## Exercise description
Begin at the top of the following data. Copy each line exactly until you have copied the line containing "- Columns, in".

══ Supplied material

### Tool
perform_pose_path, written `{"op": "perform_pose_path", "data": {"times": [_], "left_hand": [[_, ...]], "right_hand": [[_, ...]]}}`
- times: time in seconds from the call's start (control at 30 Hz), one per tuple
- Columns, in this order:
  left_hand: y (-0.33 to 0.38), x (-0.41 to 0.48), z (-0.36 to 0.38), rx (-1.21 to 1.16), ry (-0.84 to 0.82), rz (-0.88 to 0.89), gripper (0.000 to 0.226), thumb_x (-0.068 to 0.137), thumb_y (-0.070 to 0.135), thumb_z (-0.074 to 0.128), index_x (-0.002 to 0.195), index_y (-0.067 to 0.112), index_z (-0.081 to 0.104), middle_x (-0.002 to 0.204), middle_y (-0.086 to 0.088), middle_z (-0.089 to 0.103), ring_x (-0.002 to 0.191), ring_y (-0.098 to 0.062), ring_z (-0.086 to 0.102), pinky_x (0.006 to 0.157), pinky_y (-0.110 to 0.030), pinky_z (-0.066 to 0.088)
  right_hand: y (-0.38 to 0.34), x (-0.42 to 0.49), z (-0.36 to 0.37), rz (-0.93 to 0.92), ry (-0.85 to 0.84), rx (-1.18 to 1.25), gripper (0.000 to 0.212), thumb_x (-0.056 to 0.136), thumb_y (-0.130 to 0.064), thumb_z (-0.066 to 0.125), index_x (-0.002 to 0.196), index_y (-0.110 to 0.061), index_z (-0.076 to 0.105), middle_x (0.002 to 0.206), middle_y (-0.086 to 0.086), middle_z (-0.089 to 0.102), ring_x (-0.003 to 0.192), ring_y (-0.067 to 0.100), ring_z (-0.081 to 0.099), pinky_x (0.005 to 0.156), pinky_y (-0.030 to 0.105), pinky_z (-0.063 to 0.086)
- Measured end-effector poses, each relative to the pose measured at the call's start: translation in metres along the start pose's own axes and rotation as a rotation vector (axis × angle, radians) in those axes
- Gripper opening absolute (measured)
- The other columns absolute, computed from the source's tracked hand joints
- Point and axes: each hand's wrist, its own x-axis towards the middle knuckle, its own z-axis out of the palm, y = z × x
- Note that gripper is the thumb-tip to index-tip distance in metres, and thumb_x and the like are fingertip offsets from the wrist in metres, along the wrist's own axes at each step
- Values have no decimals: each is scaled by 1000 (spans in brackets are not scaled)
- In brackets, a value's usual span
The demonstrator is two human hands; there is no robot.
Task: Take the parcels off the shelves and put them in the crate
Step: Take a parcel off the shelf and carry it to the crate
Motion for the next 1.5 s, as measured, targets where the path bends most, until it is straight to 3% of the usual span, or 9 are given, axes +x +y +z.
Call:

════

## Response to this task
### Tool
perform_pose_path, written `{"op": "perform_pose_path", "data": {"times": [_], "left_hand": [[_, ...]], "right_hand": [[_, ...]]}}`
- times: time in seconds from the call's start (control at 30 Hz), one per tuple
- Columns, in this order:

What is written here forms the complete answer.